What this task involves: Filter the listing below down to the lines holding the word "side", and copy those lines.

Extracted data:
--------

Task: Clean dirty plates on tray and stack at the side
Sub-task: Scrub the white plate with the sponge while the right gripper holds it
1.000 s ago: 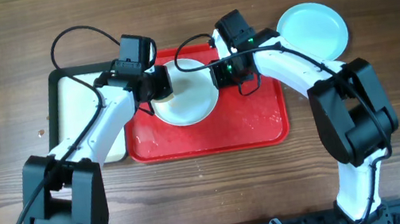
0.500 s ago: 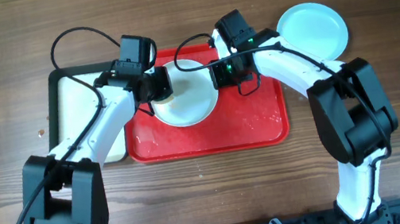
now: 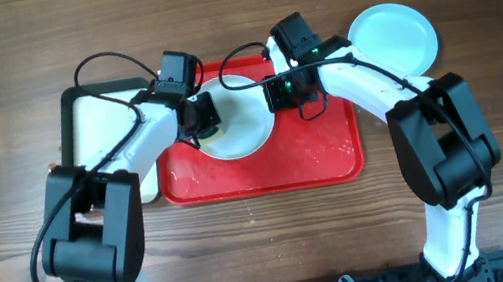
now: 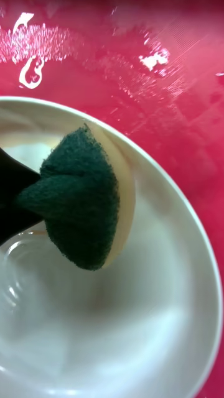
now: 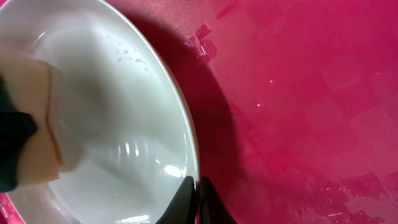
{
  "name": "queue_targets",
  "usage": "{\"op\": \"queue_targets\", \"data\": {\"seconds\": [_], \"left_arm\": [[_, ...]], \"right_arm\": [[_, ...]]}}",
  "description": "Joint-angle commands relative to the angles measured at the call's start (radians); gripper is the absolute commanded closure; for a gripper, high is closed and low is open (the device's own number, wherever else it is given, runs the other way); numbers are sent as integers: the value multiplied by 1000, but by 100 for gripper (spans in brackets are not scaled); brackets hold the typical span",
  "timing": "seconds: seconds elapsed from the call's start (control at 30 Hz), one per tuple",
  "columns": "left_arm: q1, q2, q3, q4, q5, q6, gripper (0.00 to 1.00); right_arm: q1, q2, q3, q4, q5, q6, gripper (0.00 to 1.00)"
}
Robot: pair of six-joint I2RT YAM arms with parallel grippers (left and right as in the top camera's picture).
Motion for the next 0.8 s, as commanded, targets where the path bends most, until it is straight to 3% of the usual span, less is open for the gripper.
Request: {"op": "queue_targets", "data": {"seconds": [0.0,0.4,0.6,0.77], "left_arm": [[-6,45,-9,2,0,-36,96],[-6,180,-8,21,249,-85,96],[-5,180,-2,25,257,-77,96],[-5,159,39,1,253,19,95]], "right_arm": [[6,26,0,5,-24,3,96],[13,26,0,9,-24,3,96],[13,26,0,13,-59,3,96],[13,26,0,16,-90,3,96]]}}
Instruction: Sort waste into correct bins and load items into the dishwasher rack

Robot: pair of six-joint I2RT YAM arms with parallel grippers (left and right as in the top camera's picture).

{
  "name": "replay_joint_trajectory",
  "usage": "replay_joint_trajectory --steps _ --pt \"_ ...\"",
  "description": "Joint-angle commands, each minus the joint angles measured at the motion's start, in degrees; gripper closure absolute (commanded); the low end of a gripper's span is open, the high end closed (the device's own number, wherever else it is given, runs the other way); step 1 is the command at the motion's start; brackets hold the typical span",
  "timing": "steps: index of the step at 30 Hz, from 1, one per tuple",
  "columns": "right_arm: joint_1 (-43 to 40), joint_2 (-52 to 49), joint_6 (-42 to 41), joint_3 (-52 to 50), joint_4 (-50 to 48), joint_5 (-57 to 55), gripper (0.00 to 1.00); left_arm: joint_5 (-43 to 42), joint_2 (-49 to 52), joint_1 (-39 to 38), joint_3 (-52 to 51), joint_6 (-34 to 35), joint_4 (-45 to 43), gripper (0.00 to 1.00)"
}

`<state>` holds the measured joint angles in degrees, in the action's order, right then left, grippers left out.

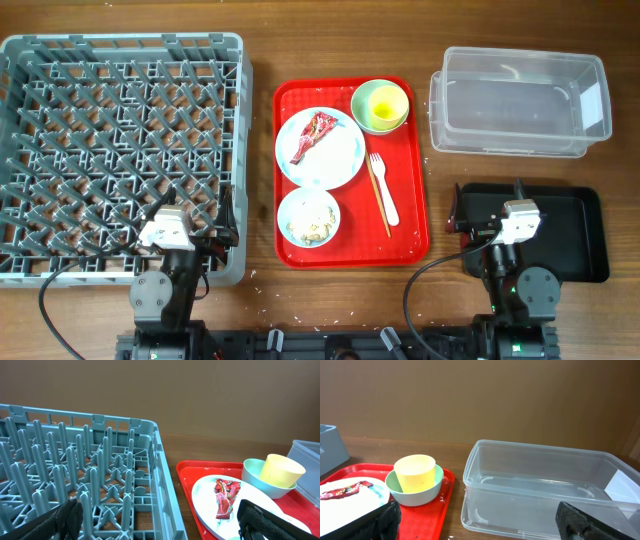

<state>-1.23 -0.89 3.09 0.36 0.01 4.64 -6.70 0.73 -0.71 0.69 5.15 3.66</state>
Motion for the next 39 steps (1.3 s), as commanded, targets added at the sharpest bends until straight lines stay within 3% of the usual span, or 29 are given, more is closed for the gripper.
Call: replay_joint_trajectory --steps 1,5,8,10,15,19,21,23,26,28,31,34,37,39 --pt "0.28 0.61 -0.17 -0.07 -0.11 -0.72 0.00 -0.22 -0.35 -0.15 -0.37 -0.87 0.17 0.00" --pt "0.28 0.61 -0.22 -0.07 -0.11 -0.72 0.00 -0.35 -0.35 -0.15 -0.37 2.12 0.15 0.00" --pt "0.28 0.61 -0.20 -0.07 -0.11 -0.72 0.00 -4.07 -0.35 -0.15 -0.37 18.38 -0.26 0.00" --pt "0.28 0.61 -0.22 -0.07 -0.11 -0.74 0.00 -16.41 -0.35 -0.15 -0.37 31.21 -4.00 0.00" --pt "0.28 0.61 -0.22 -0.07 -0.11 -0.72 0.00 -31.45 -0.35 -0.15 -0.35 31.78 -15.96 0.00" --pt "0.28 0.61 -0.22 -0.07 -0.11 -0.72 0.00 -28.15 -0.17 -0.13 5.33 29.90 -20.04 0.00" --pt "0.28 0.61 -0.22 -0.07 -0.11 -0.74 0.00 -25.94 2.21 -0.15 13.60 25.31 -9.81 0.00" --pt "0.28 0.61 -0.22 -0.07 -0.11 -0.74 0.00 -23.41 10.19 -0.15 26.38 18.12 8.37 0.00" --pt "0.28 0.61 -0.22 -0.07 -0.11 -0.72 0.00 -23.67 29.46 -0.22 47.74 8.70 31.21 0.00" --pt "0.28 0.61 -0.20 -0.07 -0.11 -0.72 0.00 -23.37 45.62 -0.85 67.10 2.86 52.37 0.00" --pt "0.28 0.61 -0.20 -0.07 -0.11 -0.74 0.00 -28.44 61.40 -2.19 87.52 2.80 71.78 0.00" --pt "0.28 0.61 -0.22 -0.07 -0.11 -0.74 0.00 -33.79 69.33 -3.58 91.47 6.62 73.57 0.00" --pt "0.28 0.61 -0.20 -0.07 -0.11 -0.72 0.00 -15.45 73.11 -14.60 91.47 12.63 75.60 0.00" --pt "0.28 0.61 -0.20 -0.07 -0.11 -0.74 0.00 1.22 75.49 -24.61 91.47 21.35 75.25 0.00"
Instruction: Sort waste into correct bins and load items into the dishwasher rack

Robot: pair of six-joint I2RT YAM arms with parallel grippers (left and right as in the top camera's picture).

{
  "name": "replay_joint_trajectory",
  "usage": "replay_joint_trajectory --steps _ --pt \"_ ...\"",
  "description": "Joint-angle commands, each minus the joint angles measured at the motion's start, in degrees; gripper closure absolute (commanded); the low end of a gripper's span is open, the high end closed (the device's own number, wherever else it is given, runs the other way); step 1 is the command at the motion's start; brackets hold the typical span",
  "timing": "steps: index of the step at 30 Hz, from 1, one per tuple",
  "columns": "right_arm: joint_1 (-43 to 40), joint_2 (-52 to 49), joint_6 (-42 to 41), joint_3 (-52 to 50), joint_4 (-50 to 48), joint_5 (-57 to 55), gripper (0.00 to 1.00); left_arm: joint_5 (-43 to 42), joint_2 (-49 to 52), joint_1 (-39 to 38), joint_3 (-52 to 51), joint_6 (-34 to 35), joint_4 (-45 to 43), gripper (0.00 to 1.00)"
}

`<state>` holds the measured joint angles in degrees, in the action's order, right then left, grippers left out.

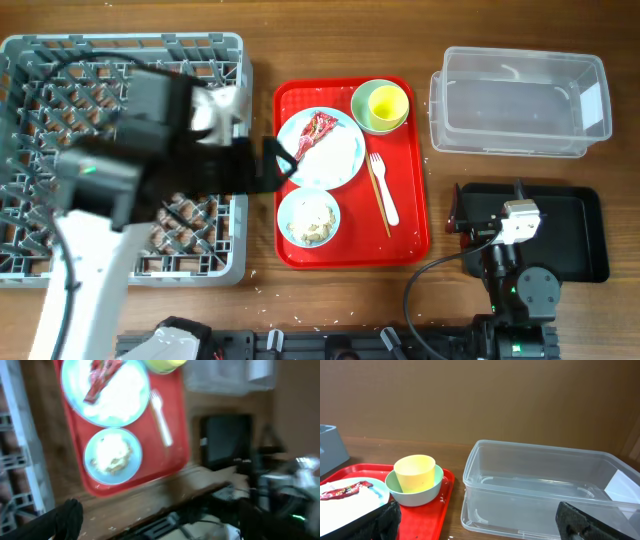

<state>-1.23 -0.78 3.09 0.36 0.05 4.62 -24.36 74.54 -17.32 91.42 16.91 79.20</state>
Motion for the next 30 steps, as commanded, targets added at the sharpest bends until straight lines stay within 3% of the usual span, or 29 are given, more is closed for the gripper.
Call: replay_joint_trajectory --steps 1,4,12,16,21,24,30 --pt "0.28 0.50 -0.22 -0.07 -0.15 -0.70 0.00 23.58 2.82 -11.54 0.74 12.02 -1.11 0.00" --pt "0.28 0.50 -0.22 -0.07 -0.15 -0.70 0.00 25.94 5.62 -15.54 0.74 12.31 -5.11 0.00" --pt "0.28 0.50 -0.20 -0.07 -0.15 -0.72 0.00 25.97 7.98 -15.85 0.74 12.24 -7.21 0.00" --pt "0.28 0.50 -0.20 -0.07 -0.15 -0.70 0.00 40.06 9.88 -14.53 0.74 12.33 -6.88 0.00" --pt "0.28 0.50 -0.22 -0.07 -0.15 -0.72 0.00 38.34 9.70 8.07 0.74 12.57 -1.70 0.00" --pt "0.28 0.50 -0.17 -0.07 -0.15 -0.70 0.00 26.16 9.73 21.64 0.74 12.52 1.55 0.00" --pt "0.28 0.50 -0.24 -0.07 -0.17 -0.68 0.00 23.30 9.73 32.63 0.74 12.52 1.64 0.00"
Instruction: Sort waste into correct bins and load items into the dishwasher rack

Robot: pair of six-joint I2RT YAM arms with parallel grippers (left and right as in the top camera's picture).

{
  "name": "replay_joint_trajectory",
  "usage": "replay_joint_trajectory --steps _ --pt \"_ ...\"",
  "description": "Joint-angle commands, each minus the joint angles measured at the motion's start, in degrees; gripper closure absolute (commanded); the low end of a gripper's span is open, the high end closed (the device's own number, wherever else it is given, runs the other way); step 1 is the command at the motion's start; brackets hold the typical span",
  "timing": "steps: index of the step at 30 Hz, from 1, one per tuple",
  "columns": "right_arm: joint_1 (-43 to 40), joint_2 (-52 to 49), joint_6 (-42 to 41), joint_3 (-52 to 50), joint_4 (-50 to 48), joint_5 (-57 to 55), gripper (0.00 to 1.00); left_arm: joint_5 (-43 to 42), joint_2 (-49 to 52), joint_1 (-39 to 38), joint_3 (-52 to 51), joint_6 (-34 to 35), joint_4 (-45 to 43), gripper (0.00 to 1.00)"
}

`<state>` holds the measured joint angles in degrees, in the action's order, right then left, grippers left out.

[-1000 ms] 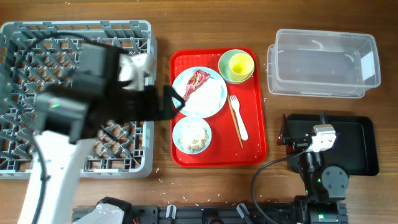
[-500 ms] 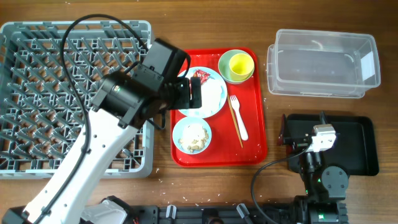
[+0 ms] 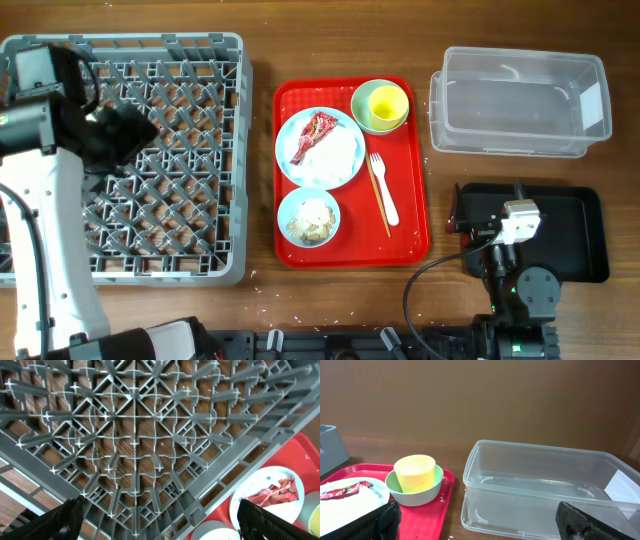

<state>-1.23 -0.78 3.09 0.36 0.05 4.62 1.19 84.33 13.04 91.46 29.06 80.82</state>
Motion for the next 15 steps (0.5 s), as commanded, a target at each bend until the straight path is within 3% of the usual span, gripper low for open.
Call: replay_joint_trajectory --steps 1,2,4,6,7,9,11,12,15 --pt "0.31 0.50 -2.93 -0.07 -2.19 3.21 0.00 -2.25 -0.07 2.36 0.70 0.35 0.02 0.00" --pt "0.31 0.50 -11.85 -0.07 -4.57 12.68 0.00 -2.23 -0.07 2.36 0.70 0.37 0.02 0.00" --pt "0.31 0.50 -43.98 -0.07 -7.82 30.25 0.00 -2.23 -0.07 2.36 0.70 0.35 0.02 0.00" --pt "0.31 0.50 -77.72 -0.07 -3.82 34.60 0.00 -2.23 -0.07 2.36 0.70 0.37 0.02 0.00" --pt "0.31 0.50 -87.86 -0.07 -4.26 34.56 0.00 -2.23 -0.07 2.36 0.70 0.35 0.02 0.00" --pt "0.31 0.42 -90.51 0.00 -28.26 32.96 0.00 -2.25 -0.07 2.36 0.70 0.37 0.02 0.00" --pt "0.28 -0.55 -94.14 4.13 -36.33 23.54 0.00 -2.25 -0.07 2.36 0.70 0.37 0.02 0.00" --pt "0.28 -1.62 -92.37 7.32 -34.40 21.46 0.00 -2.23 -0.07 2.36 0.70 0.35 0.02 0.00" --pt "0.31 -13.97 -67.91 29.11 -13.42 25.40 0.00 -2.25 -0.07 2.36 0.70 0.37 0.02 0.00"
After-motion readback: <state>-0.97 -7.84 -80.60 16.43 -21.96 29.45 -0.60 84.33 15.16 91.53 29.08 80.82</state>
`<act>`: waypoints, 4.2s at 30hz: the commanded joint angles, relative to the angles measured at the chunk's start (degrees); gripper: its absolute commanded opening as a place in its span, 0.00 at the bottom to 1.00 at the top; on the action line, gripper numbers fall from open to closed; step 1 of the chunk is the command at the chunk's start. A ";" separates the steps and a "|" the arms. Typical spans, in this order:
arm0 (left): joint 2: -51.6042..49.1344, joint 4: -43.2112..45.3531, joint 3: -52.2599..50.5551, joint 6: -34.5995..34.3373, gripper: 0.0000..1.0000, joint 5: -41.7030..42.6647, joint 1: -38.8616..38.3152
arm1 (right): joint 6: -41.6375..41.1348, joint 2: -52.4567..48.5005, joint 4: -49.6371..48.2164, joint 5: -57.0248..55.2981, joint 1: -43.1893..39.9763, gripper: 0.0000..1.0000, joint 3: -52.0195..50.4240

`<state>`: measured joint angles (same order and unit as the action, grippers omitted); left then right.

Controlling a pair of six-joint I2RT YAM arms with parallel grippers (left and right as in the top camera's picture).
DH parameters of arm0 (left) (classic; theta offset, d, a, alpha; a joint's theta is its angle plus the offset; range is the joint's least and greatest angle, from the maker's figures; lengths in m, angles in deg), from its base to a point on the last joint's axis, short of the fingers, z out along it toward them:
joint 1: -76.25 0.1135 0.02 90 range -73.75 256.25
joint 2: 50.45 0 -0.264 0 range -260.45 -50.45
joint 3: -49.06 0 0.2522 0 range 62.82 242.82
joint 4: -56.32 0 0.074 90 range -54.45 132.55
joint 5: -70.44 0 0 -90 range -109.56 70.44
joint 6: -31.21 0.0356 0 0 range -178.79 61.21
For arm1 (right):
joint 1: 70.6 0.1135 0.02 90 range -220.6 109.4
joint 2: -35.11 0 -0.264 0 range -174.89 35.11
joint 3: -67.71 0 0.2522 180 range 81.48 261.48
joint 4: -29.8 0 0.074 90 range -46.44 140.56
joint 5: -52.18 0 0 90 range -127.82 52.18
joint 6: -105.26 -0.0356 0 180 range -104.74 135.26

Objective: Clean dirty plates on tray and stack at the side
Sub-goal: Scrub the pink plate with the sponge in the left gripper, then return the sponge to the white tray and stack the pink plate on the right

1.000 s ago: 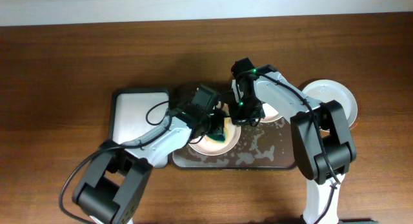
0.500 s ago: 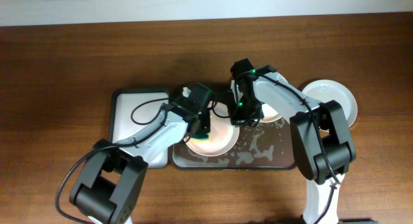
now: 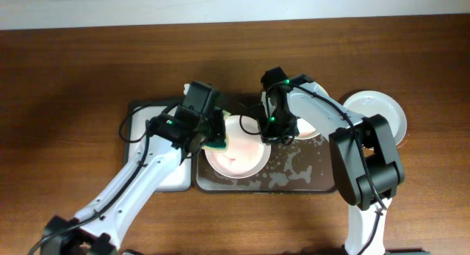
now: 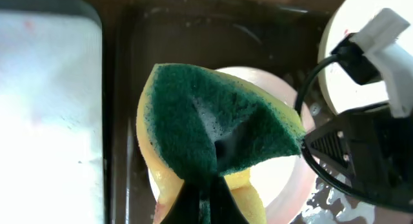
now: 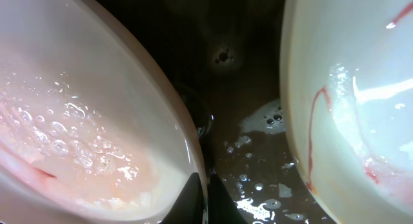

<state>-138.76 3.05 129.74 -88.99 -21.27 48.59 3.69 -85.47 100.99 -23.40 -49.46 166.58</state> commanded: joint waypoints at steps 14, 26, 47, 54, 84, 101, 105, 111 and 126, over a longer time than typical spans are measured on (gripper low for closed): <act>-21.77 4.66 -1.25 -19.23 0.00 -10.12 -8.98 | 0.13 0.20 0.66 -2.47 0.22 0.04 -0.94; -25.94 4.85 -1.29 -19.93 0.00 -14.51 -8.92 | 0.13 0.20 0.83 -2.45 0.22 0.04 -0.94; -25.88 -9.66 -1.25 -17.49 0.00 29.00 -7.43 | 0.15 0.20 1.51 -2.58 0.15 0.04 -0.94; -25.90 -8.04 -1.07 -17.55 0.00 13.25 -5.16 | 0.15 0.20 1.70 -2.67 0.11 0.04 -0.94; -13.25 -16.96 8.39 3.43 0.00 -4.76 15.30 | 0.13 9.03 2.40 -8.11 0.02 0.04 0.22; -13.25 -3.56 -5.03 9.27 0.00 1.14 21.44 | -5.51 25.18 4.33 -68.43 24.92 0.04 0.22; -13.25 -3.56 -5.03 9.27 0.00 1.14 21.44 | -5.46 25.18 3.21 -75.38 28.59 0.04 0.22; -13.25 -3.56 -5.03 9.27 0.00 1.14 21.44 | -5.55 25.18 3.02 -76.13 28.70 0.04 0.22; -13.25 -3.06 -5.03 9.27 0.54 1.11 21.44 | -14.01 25.20 3.21 -24.15 -13.86 0.04 0.22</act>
<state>-152.81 -0.19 125.25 -80.36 -20.18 69.64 -8.66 -61.66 103.96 -62.81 -53.39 166.05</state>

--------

Problem solution:
Task: Clean dirty plates on tray and stack at the side
Objective: Clean dirty plates on tray and stack at the side

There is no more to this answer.